オーバー1000psを果たしたハイパーカー
ブガッティ ヴェイロン16.4(2005~2015)「オーバー1000psを果たしたハイパーカー」
スポーツカーブランドとして20世紀初頭に名を馳せた「ブガッティ」。ロマーノ・アルティオーリによって1990年代に一度復活し、スーパースポーツカーのEB110を世に送り出したが、バブル景気の崩壊とともに消え去る。
紆余曲折はあったが、ブガッティのブランドはVWグループが獲得し、ブガッティ・オートモビルとして正式に復活したのは1998年。その最初の市販車が、ここで紹介する「ヴェイロン」だ。1999年のフランクフルトモーターショーで「シロン」の名で登場したプロトタイプは、1999年の東京モーターショーで「ヴェイロン」と名づけられたコンセプトカーに進化し、2000年のパリモーターショーで正式発表されたが、1億6300万円で発売されたのは2005年だった。

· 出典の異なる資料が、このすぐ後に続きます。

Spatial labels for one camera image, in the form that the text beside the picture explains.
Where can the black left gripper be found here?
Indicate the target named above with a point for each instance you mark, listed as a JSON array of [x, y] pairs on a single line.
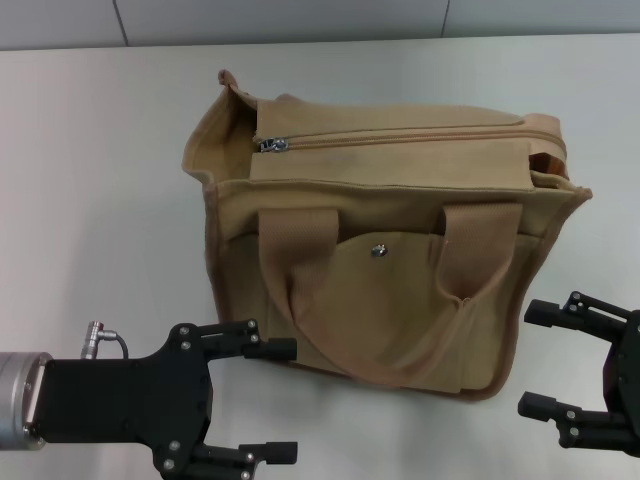
[[125, 400]]

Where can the khaki canvas food bag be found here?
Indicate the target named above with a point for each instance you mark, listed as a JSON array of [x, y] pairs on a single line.
[[400, 280]]

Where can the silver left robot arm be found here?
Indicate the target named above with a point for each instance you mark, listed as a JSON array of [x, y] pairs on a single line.
[[17, 400]]

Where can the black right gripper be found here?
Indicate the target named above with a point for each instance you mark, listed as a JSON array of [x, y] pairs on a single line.
[[627, 380]]

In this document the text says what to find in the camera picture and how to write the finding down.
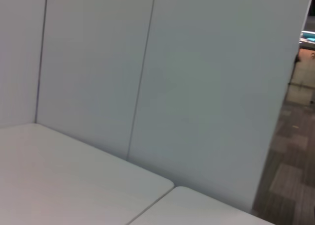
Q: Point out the white partition screen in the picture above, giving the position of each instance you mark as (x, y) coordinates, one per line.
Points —
(172, 74)

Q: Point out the teal object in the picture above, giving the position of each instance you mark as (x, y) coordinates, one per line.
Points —
(308, 36)

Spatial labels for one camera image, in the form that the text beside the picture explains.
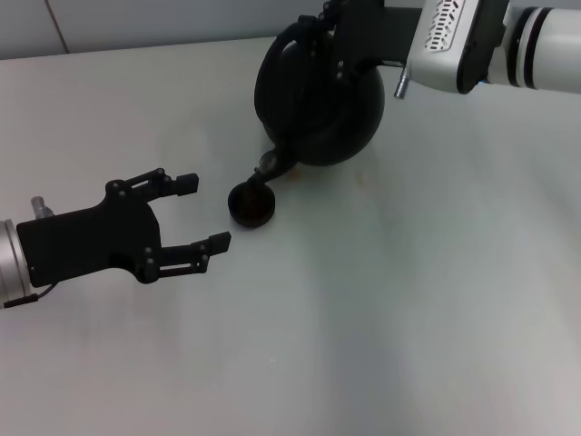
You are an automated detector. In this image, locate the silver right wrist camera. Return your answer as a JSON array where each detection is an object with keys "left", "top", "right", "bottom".
[{"left": 405, "top": 0, "right": 510, "bottom": 95}]

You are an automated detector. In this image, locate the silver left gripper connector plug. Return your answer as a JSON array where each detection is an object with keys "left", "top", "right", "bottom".
[{"left": 30, "top": 195, "right": 54, "bottom": 219}]

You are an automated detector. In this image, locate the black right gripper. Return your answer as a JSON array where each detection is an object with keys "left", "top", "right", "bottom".
[{"left": 296, "top": 0, "right": 422, "bottom": 84}]

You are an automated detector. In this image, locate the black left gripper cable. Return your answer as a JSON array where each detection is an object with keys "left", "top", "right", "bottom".
[{"left": 1, "top": 282, "right": 52, "bottom": 311}]

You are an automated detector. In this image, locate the small dark teacup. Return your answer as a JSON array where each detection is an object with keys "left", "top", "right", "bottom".
[{"left": 226, "top": 179, "right": 279, "bottom": 229}]

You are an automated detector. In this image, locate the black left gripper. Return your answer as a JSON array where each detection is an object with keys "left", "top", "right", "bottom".
[{"left": 16, "top": 167, "right": 233, "bottom": 288}]

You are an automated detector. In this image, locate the black round teapot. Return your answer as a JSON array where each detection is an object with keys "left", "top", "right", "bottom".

基本のデザインは、ジョルジェット・ジウジアーロ率いるイタルデザイン。その車名は、1939年のル・マンをブガッティで制したレーシングドライバーのピエール・ヴェイロンに由来する。ちなみに、プロトタイプに名づけられた「シロン」もレーシングドライバーの名であり、後にヴェイロンの後継モデルに名づけられることになる。
ヴェイロンの正式車名は「ヴェイロン16.4」で、W型16気筒エンジン(狭角V8をさらにV型に配置する)に4基のターボを装着していることを意味する。総排気量は8L(正確には7993cc)で、最高出力は1001ps、最大トルクは127.5kgm(1250Nm)という強大なパワーを、7速DSG(DCT)を介して4輪で駆動する。
公称された最高速度は407km/hで、最高速度に達するためには空気抵抗となるリアウイングの自動展開をロックするため、いったん停車してブレーキを踏んだ状態で専用のキーを差し込まなければならない。さらにこれとは別に、高速走行に備えて最低地上高とリアウイングの高さを3段階に調整する機能も搭載されていた。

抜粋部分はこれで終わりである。